Collected data:
+---+
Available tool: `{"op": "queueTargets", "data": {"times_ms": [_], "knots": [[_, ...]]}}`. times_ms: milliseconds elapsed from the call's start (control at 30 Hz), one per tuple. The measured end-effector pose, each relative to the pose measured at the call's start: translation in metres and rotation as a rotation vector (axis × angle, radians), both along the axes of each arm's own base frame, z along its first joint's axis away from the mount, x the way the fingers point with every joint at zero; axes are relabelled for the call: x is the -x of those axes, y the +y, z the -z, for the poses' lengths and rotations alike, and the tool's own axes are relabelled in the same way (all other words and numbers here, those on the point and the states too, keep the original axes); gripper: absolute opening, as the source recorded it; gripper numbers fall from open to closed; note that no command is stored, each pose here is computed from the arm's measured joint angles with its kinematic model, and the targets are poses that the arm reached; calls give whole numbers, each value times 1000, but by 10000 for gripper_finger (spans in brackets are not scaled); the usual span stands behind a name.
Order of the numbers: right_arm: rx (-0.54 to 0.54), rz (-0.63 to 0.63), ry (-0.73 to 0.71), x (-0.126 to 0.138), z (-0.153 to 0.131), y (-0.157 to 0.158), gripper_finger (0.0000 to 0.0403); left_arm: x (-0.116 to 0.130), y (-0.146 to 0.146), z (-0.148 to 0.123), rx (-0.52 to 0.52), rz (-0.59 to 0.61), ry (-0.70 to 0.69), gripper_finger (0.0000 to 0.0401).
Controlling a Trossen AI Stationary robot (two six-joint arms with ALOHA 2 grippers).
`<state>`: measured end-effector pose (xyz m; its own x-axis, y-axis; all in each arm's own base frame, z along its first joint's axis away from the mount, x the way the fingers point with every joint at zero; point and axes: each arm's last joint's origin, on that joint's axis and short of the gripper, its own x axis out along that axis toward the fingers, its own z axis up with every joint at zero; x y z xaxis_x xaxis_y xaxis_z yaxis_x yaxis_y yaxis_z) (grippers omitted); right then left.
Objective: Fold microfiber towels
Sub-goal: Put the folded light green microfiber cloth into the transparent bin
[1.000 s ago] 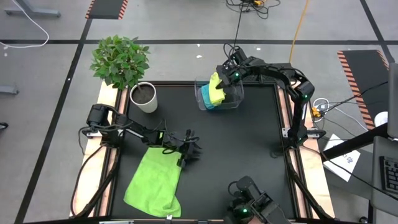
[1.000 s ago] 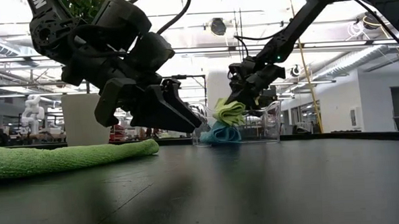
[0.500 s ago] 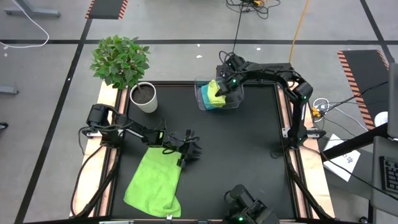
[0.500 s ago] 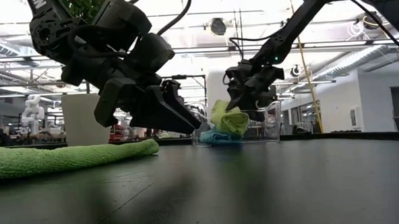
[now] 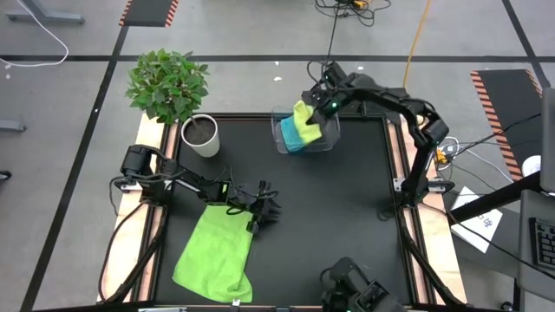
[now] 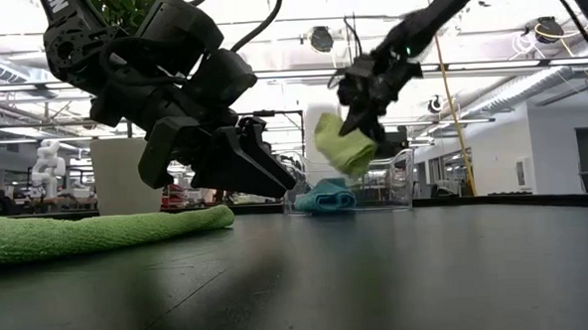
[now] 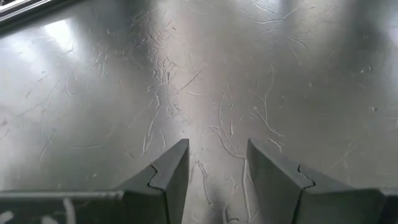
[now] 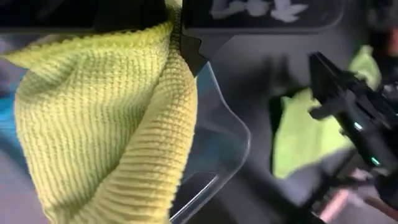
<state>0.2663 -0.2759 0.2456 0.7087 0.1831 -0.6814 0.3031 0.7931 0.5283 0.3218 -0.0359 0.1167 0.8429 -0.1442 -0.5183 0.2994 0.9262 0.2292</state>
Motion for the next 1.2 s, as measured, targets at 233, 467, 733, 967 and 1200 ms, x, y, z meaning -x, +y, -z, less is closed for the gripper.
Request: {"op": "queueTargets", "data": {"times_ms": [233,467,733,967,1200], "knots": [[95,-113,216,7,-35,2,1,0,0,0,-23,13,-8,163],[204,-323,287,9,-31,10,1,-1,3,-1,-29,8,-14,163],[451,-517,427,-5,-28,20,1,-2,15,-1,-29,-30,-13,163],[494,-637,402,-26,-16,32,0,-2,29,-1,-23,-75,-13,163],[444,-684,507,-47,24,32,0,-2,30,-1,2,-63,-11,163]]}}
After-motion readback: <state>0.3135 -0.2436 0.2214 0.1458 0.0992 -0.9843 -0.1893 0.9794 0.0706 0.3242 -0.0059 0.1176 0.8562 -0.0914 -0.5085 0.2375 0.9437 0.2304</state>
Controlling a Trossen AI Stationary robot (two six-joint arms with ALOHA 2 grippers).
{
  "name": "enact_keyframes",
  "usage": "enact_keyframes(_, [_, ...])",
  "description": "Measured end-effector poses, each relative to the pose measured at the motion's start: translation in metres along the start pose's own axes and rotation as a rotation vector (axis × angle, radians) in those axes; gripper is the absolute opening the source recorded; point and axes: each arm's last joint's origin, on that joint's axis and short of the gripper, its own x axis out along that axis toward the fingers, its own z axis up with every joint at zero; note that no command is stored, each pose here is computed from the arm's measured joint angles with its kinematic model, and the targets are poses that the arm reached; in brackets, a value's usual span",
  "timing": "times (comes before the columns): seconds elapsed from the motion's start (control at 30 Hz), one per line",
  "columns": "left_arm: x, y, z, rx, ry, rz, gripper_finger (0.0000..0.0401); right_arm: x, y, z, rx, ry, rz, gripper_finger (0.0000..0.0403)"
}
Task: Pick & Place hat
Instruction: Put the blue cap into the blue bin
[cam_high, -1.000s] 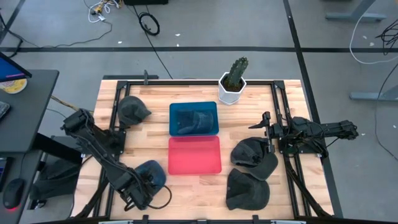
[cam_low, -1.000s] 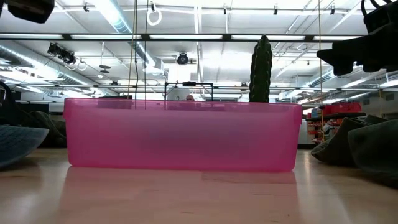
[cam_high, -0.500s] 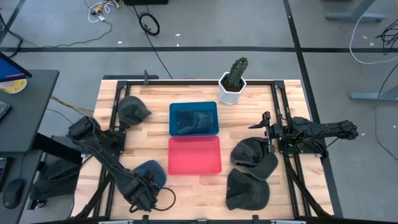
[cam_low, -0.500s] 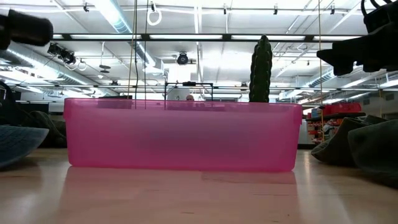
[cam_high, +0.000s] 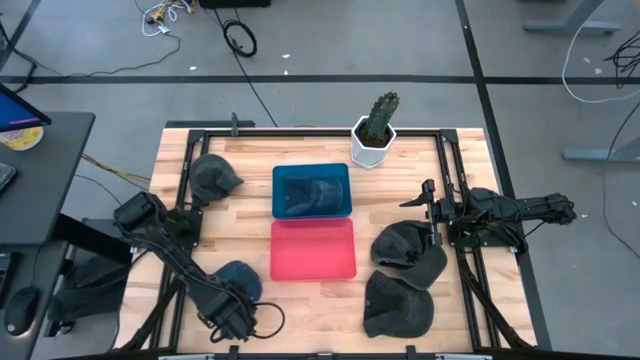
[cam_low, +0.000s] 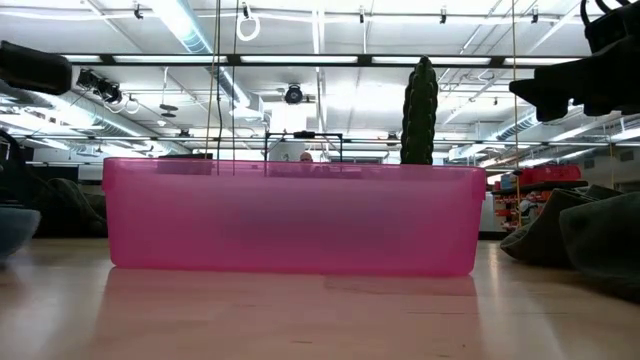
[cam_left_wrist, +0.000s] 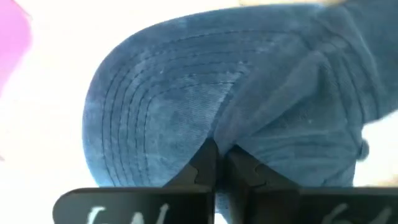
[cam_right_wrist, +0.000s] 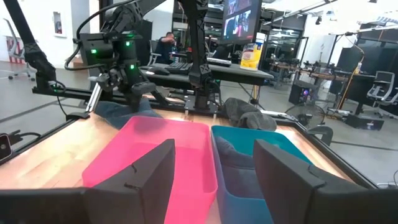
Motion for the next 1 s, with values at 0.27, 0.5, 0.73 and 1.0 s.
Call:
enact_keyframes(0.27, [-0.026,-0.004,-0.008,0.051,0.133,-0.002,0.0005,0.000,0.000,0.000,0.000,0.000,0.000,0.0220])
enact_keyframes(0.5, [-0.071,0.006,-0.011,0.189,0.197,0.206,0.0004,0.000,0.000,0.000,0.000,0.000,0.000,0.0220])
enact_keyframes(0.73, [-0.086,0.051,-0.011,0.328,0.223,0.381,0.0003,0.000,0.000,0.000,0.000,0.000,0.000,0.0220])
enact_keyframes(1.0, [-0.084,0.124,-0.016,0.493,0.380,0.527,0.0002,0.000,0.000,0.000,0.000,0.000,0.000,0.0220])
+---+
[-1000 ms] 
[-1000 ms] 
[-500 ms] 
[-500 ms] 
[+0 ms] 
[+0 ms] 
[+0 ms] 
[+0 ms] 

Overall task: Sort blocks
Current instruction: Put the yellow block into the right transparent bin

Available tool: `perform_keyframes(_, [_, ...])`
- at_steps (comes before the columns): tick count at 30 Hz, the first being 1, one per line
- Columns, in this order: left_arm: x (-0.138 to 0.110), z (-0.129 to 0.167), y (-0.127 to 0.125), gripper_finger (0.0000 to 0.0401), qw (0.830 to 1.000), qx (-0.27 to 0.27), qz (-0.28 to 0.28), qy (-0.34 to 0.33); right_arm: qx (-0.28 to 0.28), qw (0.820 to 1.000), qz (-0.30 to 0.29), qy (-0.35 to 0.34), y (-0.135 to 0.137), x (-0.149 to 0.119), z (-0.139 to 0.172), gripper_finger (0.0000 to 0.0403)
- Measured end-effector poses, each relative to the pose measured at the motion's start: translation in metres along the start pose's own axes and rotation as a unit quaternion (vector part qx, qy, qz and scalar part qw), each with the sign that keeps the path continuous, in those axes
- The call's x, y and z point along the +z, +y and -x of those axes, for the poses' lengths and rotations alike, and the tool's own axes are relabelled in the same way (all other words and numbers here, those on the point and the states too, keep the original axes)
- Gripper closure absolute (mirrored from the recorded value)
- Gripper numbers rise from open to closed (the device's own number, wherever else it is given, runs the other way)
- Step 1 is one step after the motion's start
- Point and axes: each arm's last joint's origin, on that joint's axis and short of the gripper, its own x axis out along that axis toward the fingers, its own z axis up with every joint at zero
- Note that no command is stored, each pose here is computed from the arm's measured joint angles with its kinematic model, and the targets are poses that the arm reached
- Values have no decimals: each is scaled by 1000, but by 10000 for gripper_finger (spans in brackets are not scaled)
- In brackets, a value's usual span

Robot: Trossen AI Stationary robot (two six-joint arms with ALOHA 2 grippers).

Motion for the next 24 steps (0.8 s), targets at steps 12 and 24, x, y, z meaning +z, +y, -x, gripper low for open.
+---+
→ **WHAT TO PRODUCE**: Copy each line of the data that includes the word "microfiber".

→ **PROBLEM SOLUTION**:
Objective: Fold microfiber towels
Sub-goal: Put the folded light green microfiber cloth into the transparent bin

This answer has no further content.